The first 3 years I supported what Bailey (and the club) was doing but to continue our narrow sighted approach in to 2011 was a bridge too far, senior players finally got jack of it and it caught up with us in the end.
IMO the psyche of the senior group has been damaged regardless of individual performances which may or may not be excusable and the level of ability that they have.
Tinkering, trialling, developing, experimenting - when does it all end and we get on with things? Bailey essentially has sent a message, I'm going to stuff around with this group and you guys carry us and make us look less bad.
Meanwhile practically every other team (which is ironically developing as well if not quicker than us) us out there optimised for success.
When a team runs across the white line, as a coach you make sure that they are prepared in the best way possible to perform against any given opposition. To do anything else saps a team of their venom and competitive nature and reduces them to a WIP that is going through the motions and embarrasing itself on the national stage.
We also lost sight of our product. Perhaps if Bailey took ownership of what was happening on the field (particularly this year and last year) and saw it as a reflection of his management things may have been different.
Dean Bailey is a very smart man. Early on in his tenure he found a way to distance himself from our poor performances. The first thing he hid behind was our process. Given our new direction this was acceptable early on.
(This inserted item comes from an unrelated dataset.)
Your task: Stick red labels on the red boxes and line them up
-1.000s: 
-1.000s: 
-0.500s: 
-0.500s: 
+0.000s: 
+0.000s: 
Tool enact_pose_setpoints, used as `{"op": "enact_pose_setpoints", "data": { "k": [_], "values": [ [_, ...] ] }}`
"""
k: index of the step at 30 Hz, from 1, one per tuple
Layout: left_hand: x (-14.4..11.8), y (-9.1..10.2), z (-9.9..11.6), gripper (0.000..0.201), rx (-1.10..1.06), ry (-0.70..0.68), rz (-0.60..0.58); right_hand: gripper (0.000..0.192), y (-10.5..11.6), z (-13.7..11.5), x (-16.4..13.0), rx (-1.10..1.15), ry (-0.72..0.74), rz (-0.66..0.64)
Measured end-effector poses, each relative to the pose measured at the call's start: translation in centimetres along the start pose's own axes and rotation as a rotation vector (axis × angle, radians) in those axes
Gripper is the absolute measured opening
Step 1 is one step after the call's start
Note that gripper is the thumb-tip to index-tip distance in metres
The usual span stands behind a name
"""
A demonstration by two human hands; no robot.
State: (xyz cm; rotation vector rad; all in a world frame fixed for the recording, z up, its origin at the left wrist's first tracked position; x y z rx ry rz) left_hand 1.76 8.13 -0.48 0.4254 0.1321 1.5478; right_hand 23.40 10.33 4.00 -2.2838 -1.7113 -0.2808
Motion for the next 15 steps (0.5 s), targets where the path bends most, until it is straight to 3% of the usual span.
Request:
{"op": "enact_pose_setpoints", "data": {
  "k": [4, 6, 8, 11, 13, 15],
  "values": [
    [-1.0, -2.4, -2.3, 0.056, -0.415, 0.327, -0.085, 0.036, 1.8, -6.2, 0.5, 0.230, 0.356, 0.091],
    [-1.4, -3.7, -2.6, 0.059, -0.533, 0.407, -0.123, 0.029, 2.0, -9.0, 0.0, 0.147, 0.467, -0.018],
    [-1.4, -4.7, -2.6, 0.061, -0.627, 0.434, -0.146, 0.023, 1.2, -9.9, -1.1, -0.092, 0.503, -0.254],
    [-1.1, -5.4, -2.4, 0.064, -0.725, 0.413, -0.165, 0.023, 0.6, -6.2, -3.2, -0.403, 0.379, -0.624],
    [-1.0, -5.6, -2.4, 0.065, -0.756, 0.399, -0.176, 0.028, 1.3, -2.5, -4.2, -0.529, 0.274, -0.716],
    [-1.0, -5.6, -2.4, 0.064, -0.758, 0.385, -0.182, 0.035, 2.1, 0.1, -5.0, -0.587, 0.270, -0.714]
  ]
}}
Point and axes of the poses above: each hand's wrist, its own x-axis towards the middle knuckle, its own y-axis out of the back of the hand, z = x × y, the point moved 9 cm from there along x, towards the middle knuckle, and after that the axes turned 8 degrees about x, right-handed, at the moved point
At stages last year when we were copping beltings he stated that we need to get games into Scully and Trengove. In essence he hid behind them too and put a world of pressure on them in the process - not to mention send a message to the rest of the playing group STFU we aren't worried about you.
The third group he hid behind was the ever dwindling senior group.
Never, ever untill bloodbath Saturday did he finally twig that maybe just maybe this is a reflection on him as a coach.
There is an old adage: you get out of something that you put into it and Bailey (fairly or unfairly) was bitten on the arse.
At some point we took our eye of the ball and forgot what was important, what galvanised a team and a club - win at all costs. The biggest irony of all is that rather than helping our younger recruits, our narrow approach could have potentially damaged them. They weren't being indoctrined into an AFL club, we essentially became a youth drop-in centre.
To win a game of AFL football you need a strategy, you need tactics, you need your best players, you need a gameplan, you need physicality and endurance, you need goal congruence and most importantly you need players who run onto the field knowing that they can win and that everyone is collectively switched on.
Without this you have systematic capitulation and there is no amount of venting over Green's "antics", Sylvia's "consistency", Rivers' "disposal/accountability", Davey's "softness" etc that will change this. Yes some of them have under performed, yes some of them are not the most talented but it is only an aspect of our problems not the root of them.
I hope in our last 5 games Viney takes us as a collective back to the fundamental principles of competitive sport. God knows we need this drilled into the entire group leading up to pre-season.
No matter how good or shit the gameplan is just give them one FFS.